An impression of the stageplay: the Baker’s Wife (using major tenets from Aristotle’s “Poetics”)

I  had not previously been to a theatre to view a play before this evening. I was not excited about the prospect of a two hour long musical. Admittedly though, after the first ten minutes of the production I was hooked. I rather enjoyed the characters and their roles within the story. I think this play should receive more than the cultist following that it has.  My favorite character was the town’s unscrupulous mayor, the Marquis.  I had an easy enough time following the storyline and the characters progression. I was keen on the techniques we had read about and seen on television in our chapter on the Greek tragedies/comedies and how the methods closely related to the story.  

Alhough I am not entirely sure that this story is a direct reflection of the classical definition of the word Tragedy it does loosely follow some of the same principles: The main character and protagonist Aimable Castagnet is a character that doesn’t get presented with any negative connotation. He is a commendable man whom leads a virtuous life as a simple baker. He deeply loves a woman that is much younger than him and does his best to supply every moment of her day with his love for her.

            The Hamartia of his character is that because he is so nice he may seem boorish and naïve to both the townspeople and his young bride. He is politely mocked by the townspeople about their age difference and eventually through his bread making wisdom the antihero (Dominique) enters the stage by way of the Marquis. He is the polar opposite of the main character and sets his sights on the baker’s young wife.  This ultimately leads to his downfall which is the part when Dominique who was secretly courting his wife both leave in the night and Aimable inadvertently burns his shop.
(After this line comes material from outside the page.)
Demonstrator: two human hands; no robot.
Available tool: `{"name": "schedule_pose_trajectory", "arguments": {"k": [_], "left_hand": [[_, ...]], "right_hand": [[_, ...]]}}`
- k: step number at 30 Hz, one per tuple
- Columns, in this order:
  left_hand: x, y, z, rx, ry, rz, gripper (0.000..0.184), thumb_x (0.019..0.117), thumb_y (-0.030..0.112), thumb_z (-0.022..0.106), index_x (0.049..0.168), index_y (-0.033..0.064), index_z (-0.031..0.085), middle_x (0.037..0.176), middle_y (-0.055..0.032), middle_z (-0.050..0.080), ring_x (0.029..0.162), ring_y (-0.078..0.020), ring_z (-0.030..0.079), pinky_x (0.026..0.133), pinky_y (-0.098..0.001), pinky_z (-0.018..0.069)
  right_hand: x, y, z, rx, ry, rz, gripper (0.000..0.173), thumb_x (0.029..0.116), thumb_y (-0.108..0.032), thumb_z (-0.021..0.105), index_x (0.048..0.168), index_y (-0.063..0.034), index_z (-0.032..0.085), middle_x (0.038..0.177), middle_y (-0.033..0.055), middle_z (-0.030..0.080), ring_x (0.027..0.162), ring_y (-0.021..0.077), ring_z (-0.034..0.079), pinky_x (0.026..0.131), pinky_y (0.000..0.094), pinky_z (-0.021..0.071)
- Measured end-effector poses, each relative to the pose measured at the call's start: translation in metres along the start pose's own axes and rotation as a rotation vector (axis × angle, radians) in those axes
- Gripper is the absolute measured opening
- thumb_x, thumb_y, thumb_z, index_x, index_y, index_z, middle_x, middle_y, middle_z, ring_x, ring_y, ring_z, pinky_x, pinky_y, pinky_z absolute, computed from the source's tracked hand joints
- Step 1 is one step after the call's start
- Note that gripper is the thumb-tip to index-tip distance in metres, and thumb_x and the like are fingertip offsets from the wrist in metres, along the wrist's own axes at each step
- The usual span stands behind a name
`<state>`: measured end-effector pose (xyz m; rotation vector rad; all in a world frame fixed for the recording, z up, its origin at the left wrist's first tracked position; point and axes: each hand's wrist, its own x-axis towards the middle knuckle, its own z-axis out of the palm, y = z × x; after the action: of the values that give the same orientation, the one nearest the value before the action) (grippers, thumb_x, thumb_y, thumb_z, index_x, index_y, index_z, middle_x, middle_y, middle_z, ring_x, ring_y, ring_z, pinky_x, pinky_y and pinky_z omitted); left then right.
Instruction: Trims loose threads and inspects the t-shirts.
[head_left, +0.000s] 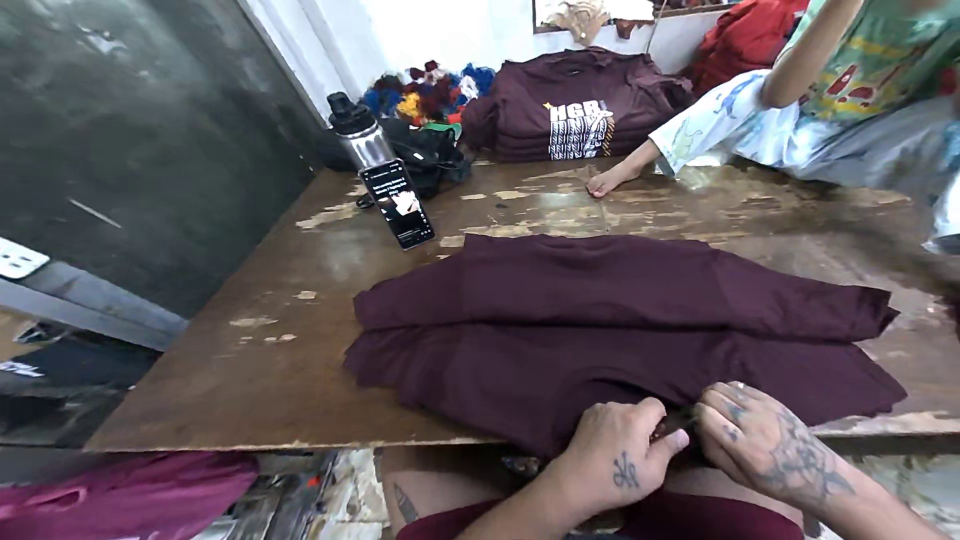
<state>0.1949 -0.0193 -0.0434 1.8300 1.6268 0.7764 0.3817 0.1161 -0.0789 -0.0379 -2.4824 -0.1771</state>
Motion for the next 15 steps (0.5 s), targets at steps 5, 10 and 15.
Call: {"name": "schedule_pose_trajectory", "arguments": {"k": [5,10,15], "left_hand": [[0.001,0.002,-0.007,-0.1,-0.061,-0.086,0.038,0.1073,0.03,0.049,0.096,-0.0032,0.064,0.07,-0.0151,0.06,0.067,-0.0291,0.063,0.063,-0.0467,0.0496],[0.009,0.008,-0.016,-0.222,-0.203,-0.194,0.037,0.1101,0.028,0.043,0.111,-0.0038,0.061,0.085,-0.0174,0.067,0.075,-0.027,0.068,0.073,-0.0443,0.0564],[0.019,0.014,-0.011,-0.21,-0.318,-0.182,0.029,0.1076,0.021,0.048,0.113,-0.0039,0.064,0.092,-0.0201,0.069,0.084,-0.0306,0.07,0.08,-0.0486,0.055]], "right_hand": [[0.043,-0.016,-0.034,0.014,-0.055,0.044,0.018,0.0884,-0.003,0.056,0.073,0.0021,0.065,0.073,0.0178,0.072,0.07,0.0309,0.075,0.065,0.0391,0.0599],[0.024,-0.018,-0.024,-0.003,0.06,0.112,0.019,0.091,-0.005,0.054,0.075,0.0013,0.062,0.072,0.0174,0.07,0.071,0.029,0.074,0.067,0.0368,0.0602],[0.021,-0.018,-0.019,-0.012,0.136,0.092,0.021,0.092,-0.006,0.055,0.073,0.0003,0.062,0.068,0.0156,0.07,0.067,0.0276,0.073,0.063,0.0357,0.0594]]}}
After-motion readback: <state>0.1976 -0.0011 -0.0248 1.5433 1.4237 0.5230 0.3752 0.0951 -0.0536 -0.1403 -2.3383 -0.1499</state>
            This represents the Cathartic change Aimable undergoes as he is struck down from his own existence and falls into despair. He does not work or maintain his proper social etiquette by drinking heavily and losing his bearing with the town. But this is also where the story does not follow the tragic definition any longer. In this story the townspeople whom had taken great issues with one another were faced with the responsibility to put their prejudices aside and aid their baker in winning back his wife.  In the end all was resolved and everyone was happy.